El «Tomba» venía de una racha de resultados negativos que, sumados a un rendimiento futbolístico por debajo de las expectativas, habían generado un clima de incertidumbre en el club. La derrota ante el «Lobo» platense fue la confirmación de que el equipo no encuentra el rumbo y que los problemas son mucho más profundos que una simple mala racha. El gol de Gimnasia, que llegó en un momento clave del partido, desnudó las falencias defensivas de Godoy Cruz y dejó al descubierto un equipo sin alma, sin ideas y sin capacidad de reacción.
La tristeza de los hinchas se transformó en un grito de guerra contra Solari. Al momento de ser anunciado por los altoparlantes del estadio Gambarte, el DT fue recibido con una andanada de abucheos que resonaron en las tribunas. La bronca, sin embargo, no solo era por el resultado, sino por la falta de un proyecto claro, por las decisiones tácticas cuestionables y por la sensación de que el equipo ha perdido la identidad que lo caracterizó en años anteriores.
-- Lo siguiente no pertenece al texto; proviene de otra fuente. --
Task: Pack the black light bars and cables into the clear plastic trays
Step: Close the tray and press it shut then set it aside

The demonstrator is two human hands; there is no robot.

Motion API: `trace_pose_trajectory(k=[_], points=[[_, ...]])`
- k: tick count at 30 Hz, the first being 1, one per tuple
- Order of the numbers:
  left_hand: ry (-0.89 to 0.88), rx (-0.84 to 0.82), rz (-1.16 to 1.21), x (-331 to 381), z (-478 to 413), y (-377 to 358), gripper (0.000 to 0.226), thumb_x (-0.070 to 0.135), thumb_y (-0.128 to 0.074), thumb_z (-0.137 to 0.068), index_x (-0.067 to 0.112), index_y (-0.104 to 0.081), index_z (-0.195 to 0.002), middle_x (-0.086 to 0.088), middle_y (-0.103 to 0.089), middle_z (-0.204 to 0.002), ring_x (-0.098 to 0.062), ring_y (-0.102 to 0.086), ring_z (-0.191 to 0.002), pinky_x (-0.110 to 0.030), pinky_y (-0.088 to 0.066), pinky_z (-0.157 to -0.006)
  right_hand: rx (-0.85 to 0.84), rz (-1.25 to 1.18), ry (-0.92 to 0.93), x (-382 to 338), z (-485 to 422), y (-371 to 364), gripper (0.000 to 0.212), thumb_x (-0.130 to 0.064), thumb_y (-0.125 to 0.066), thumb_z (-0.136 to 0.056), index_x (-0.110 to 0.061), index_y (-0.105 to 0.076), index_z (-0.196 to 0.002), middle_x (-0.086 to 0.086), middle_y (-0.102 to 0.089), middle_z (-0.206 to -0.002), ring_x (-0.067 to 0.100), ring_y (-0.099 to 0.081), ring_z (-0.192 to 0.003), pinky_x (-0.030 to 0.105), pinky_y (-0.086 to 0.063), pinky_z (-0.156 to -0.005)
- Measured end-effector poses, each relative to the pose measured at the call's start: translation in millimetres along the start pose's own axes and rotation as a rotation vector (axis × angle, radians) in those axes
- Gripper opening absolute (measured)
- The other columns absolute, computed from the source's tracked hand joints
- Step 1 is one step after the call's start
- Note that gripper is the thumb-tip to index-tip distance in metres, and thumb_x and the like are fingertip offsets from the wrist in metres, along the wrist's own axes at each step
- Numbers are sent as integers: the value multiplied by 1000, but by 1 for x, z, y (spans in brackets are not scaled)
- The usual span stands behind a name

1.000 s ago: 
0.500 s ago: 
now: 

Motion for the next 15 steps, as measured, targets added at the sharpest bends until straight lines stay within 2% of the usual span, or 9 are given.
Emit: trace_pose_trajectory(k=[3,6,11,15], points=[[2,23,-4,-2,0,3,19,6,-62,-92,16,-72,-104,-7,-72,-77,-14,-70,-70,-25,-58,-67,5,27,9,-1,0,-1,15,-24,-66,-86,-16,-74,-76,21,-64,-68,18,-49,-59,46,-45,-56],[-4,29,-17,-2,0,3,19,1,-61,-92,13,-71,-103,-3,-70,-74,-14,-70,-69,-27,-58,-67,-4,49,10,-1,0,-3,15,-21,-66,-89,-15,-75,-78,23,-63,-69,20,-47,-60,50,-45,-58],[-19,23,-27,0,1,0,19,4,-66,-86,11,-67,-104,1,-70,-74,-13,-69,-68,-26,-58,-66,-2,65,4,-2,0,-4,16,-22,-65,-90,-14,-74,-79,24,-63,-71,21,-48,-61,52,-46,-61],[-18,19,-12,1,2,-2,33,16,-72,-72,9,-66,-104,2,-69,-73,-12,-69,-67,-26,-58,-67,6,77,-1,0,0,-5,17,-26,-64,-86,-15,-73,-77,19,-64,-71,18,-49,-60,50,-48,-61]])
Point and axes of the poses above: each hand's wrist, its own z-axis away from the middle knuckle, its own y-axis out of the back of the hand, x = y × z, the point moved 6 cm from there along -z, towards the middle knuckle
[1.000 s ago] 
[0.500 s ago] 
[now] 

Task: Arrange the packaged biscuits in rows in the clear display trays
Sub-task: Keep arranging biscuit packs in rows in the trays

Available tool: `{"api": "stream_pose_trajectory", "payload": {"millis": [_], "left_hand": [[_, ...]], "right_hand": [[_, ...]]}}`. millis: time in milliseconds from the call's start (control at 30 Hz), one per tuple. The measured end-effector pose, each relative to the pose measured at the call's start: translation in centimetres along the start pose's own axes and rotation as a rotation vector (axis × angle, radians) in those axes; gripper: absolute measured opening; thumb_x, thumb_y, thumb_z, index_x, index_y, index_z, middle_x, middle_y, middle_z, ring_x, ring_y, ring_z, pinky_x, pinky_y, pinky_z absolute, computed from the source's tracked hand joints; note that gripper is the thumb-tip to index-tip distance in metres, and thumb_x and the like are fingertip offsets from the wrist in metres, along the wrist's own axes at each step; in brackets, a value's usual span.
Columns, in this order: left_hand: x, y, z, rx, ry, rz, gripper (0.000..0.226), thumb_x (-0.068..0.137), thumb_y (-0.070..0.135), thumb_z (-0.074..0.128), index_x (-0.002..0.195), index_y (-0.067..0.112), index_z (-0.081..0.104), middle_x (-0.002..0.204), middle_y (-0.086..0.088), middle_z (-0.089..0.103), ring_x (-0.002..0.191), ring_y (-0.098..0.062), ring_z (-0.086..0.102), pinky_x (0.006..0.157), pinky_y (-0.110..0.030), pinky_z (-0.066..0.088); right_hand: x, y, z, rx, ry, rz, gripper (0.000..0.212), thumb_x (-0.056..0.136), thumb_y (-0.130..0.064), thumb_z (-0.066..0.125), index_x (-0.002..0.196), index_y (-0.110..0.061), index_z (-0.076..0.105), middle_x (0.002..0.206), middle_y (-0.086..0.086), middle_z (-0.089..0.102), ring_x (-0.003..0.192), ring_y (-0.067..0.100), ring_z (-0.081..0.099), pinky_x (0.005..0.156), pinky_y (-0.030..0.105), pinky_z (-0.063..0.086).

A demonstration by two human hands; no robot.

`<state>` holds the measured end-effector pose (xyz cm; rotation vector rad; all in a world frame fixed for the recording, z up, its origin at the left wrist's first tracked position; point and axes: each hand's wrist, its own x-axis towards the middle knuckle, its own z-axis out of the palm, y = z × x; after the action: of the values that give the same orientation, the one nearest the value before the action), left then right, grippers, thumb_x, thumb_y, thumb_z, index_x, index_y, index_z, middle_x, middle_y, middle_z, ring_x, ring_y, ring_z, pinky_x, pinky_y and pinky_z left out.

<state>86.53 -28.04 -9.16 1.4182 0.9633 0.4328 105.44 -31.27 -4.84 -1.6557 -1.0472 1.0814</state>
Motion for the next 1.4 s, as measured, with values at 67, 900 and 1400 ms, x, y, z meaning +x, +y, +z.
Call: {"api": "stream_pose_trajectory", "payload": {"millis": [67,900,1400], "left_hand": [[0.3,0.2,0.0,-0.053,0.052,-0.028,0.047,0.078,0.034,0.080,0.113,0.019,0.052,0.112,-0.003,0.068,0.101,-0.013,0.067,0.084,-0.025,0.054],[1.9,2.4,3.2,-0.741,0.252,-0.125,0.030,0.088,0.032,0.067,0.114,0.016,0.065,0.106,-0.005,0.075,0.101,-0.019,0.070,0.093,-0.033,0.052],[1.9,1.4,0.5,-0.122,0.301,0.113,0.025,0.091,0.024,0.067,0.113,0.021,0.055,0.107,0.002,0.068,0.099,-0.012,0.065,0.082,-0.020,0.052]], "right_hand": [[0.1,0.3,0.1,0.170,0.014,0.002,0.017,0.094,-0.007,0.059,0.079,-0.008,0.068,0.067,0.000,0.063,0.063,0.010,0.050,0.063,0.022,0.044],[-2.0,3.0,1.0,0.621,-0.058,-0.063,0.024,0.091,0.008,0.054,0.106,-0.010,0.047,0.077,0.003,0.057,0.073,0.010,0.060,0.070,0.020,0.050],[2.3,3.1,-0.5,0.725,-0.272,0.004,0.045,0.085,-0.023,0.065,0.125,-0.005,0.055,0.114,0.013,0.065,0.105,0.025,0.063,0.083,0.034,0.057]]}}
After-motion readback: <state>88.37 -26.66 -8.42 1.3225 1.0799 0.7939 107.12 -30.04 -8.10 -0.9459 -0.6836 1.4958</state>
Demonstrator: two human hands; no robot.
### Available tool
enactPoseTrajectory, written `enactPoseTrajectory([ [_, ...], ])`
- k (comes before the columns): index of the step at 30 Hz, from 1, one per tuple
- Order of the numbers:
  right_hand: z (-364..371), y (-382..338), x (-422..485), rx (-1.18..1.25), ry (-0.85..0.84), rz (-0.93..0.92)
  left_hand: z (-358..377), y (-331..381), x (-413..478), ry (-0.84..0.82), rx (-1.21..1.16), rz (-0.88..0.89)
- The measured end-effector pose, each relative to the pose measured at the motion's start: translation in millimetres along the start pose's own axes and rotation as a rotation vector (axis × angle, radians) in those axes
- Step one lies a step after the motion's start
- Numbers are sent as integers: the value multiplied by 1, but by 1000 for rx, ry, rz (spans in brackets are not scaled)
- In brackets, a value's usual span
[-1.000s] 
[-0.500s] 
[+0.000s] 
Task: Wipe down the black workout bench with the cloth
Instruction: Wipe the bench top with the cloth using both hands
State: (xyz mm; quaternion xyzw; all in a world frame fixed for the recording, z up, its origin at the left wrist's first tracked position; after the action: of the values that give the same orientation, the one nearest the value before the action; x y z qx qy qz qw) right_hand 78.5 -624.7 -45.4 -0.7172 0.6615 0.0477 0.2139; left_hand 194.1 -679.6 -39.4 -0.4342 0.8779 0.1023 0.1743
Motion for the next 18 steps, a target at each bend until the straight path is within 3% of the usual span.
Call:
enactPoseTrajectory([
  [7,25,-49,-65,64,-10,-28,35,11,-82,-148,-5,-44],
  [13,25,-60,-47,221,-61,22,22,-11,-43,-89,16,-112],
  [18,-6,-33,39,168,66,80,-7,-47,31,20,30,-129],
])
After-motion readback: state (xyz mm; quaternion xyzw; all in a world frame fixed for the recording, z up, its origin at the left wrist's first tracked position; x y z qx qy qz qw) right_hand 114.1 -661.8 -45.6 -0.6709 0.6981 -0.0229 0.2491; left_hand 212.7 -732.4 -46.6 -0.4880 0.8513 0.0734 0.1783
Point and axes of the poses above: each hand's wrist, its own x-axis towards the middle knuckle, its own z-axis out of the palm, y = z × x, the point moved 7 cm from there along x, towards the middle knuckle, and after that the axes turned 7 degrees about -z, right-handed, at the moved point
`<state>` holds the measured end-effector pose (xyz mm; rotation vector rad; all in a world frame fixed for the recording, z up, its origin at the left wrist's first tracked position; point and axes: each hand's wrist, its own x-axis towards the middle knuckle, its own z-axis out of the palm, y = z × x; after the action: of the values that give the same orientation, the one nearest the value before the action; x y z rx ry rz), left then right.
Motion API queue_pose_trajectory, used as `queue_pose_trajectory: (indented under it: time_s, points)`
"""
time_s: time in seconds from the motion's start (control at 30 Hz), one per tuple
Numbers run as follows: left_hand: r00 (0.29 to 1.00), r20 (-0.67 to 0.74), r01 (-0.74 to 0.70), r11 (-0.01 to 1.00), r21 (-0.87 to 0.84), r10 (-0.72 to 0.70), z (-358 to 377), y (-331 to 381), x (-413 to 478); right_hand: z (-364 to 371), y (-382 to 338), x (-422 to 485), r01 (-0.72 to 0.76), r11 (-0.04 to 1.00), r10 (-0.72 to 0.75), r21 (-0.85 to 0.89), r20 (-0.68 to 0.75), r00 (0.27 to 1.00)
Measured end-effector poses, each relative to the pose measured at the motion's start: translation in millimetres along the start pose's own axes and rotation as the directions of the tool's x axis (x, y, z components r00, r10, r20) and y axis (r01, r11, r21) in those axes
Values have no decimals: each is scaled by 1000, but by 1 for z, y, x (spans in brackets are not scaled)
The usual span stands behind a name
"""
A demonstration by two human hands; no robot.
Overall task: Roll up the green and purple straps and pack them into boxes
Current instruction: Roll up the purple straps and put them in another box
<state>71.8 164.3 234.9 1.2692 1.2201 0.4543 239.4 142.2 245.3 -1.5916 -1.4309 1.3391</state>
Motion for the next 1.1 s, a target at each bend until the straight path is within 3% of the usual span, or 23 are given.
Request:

La paciencia de la afición se agotó, y el «fuera Solari» que se escuchó al final del partido es la clara señal de que el ciclo del entrenador está llegando a su fin.
Para el club, la situación es un desafío enorme. Por un lado, está la necesidad de tomar una decisión rápida que calme las aguas y le dé un nuevo impulso al equipo. Por otro, está la difícil tarea de encontrar un reemplazo que sea capaz de revertir la crisis y de reconectar al equipo con su gente. La derrota ante Gimnasia no es solo un resultado deportivo, es el síntoma de una enfermedad mucho más profunda que está afectando a Godoy Cruz. La tristeza de los hinchas es el reflejo de un equipo que se ha alejado de su identidad y que necesita, urgentemente, un cambio de rumbo. La historia de Godoy Cruz y Solari parece estar llegando a su fin.